Les agressions sexuelles, particulièrement celles subies dans la famille pendant l’enfance, restent difficiles à révéler. À partir d’une enquête de l’Inserm, Elise Marsicano, Nathalie Bajos et Jeanna-Eve Pousson caractérisent ces violences selon le type d’agresseur. Sans oublier d’évoquer la question de la parole des victimes, et surtout de sa réception par l’entourage.

Nathalie Bajos, directrice de recherche Inserm et directrice d’études à l’École des hautes études en sciences sociales, a mené cette enquête à l’Inserm pour le compte de la Commission indépendante sur les abus sexuels dans l’Église catholique (Ciase) en 2019-2020. Elle avait notamment pour objectif d’actualiser les données sur le sujet, raconte Elise Marsicano, chercheuse au laboratoire Sociétés, acteurs, gouvernement en Europe (Sage – CNRS/Unistra).

Les deux sociologues, au côté de Jeanna-Eve Pousson, post-doctorante en épidémiologie à l’Inserm qui travaille sur les inégalités sociales de santé, décident d’utiliser les données de l’enquête pour caractériser les violences sexuelles ayant eu lieu avant 18 ans selon le type d’agresseur. En s’appuyant sur la typologie proposée dans l’enquête Virage (Ined, 2015), elles distinguent trois sortes de violences sexuelles : intrafamiliales, exercées par un membre de la famille, parafamiliales, par un proche, et les autres violences commises par des personnes n’appartenant pas à ce cercle familial.

Une majorité des violences commises avant 11 ans

35,7 % des femmes indiquent qu’il s’agissait d’un membre de leur famille

Les chercheuses mettent en évidence que les violences sexuelles perpétrées avant 18 ans concernent 13 % des femmes et 5,5 % des hommes. Parmi elles, 35,7 % des femmes indiquent qu’il s’agissait d’un membre de leur famille contre 21,6 % des hommes. Les violences sexuelles intrafamiliales et parafamiliales commencent plus jeunes, avec une majorité commises avant 11 ans, et sont souvent répétées, rapporte Elise Marsicano qui précise qu’il n’y a pas de différence entre les milieux sociaux.

L’analyse s’intéresse par ailleurs à la circulation de la parole. La propension à parler des violences subies est toujours plus élevée chez les femmes que les hommes. Sauf auprès de la police-justice.

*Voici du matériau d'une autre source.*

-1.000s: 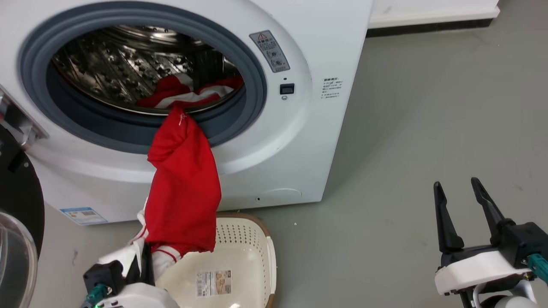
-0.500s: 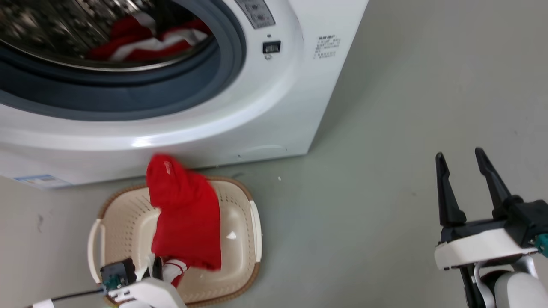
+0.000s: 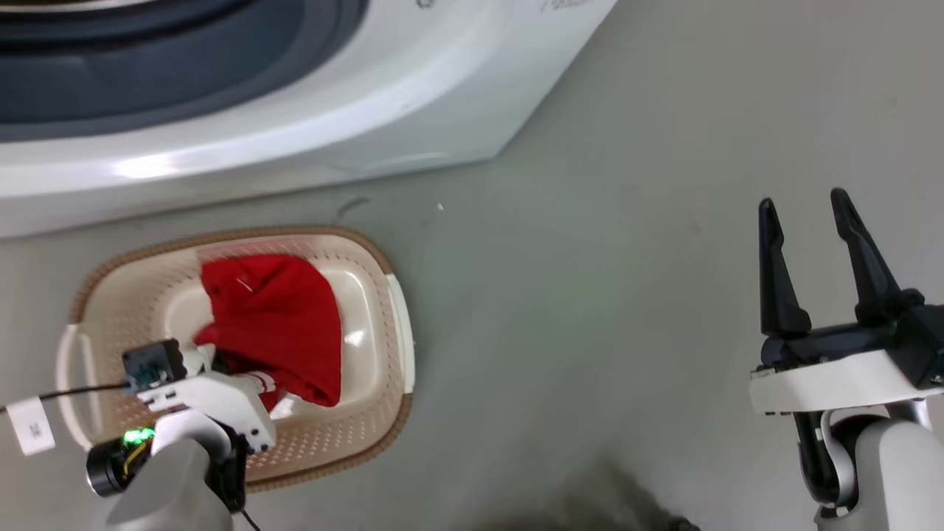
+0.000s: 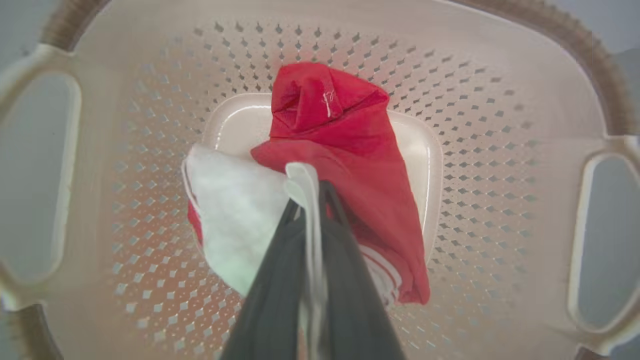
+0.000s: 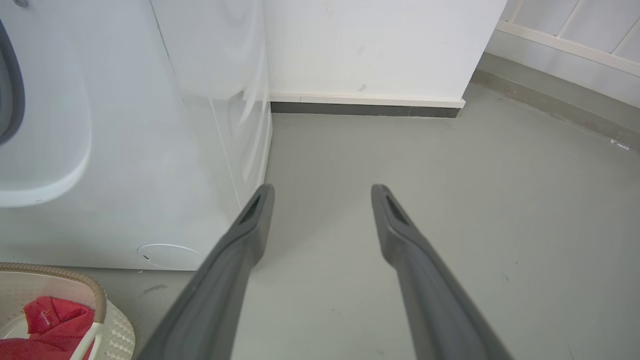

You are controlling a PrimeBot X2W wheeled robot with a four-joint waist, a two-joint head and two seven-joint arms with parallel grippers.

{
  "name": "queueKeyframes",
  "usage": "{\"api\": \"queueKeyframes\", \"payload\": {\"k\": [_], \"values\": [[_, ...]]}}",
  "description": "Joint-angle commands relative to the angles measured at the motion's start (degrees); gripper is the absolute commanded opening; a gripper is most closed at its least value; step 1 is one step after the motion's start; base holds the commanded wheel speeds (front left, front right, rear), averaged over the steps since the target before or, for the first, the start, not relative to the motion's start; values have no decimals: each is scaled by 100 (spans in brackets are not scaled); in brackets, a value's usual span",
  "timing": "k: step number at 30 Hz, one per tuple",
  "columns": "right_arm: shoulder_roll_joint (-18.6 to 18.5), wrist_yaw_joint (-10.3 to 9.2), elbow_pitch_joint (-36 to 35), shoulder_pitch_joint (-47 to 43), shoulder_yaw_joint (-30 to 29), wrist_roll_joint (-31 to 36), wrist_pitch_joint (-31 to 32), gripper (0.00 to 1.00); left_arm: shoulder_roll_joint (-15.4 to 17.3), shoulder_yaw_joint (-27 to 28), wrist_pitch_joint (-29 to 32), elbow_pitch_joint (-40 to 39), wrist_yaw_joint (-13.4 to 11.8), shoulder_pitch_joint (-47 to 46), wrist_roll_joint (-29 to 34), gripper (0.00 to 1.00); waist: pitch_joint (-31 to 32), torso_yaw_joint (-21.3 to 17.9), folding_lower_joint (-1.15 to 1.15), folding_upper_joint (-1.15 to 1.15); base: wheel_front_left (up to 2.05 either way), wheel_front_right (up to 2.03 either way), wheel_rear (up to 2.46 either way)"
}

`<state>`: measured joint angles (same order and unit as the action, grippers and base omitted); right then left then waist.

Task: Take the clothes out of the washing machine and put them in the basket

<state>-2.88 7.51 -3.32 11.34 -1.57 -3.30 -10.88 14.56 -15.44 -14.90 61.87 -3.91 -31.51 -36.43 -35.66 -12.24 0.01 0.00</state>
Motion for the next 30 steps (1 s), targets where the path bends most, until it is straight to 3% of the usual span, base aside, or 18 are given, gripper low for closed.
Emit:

Des espaces d’écoute pour les victimes

La parole reste ainsi souvent circonscrite à la famille. Un professionnel de santé est informé dans un peu moins d’un cas sur sept. Il faudrait des espaces d’écoute pour les victimes, au-delà de la famille, je pense à l’école, c’est le seul espace auquel tous les enfants sont confrontés, souligne la chercheuse.

L’étude est parue à dessein dans une publication à grande diffusion : Population et Sociétés, le bulletin d’information scientifique publié en français et en anglais de l’Institut national d’études démographiques (Ined). Il s’agit d’une publication très suivie et qui dépasse le milieu de la recherche, glisse Elise Marsicano qui continue de travailler sur la question en participant notamment à une enquête de l’Inserm sur la sexualité en France.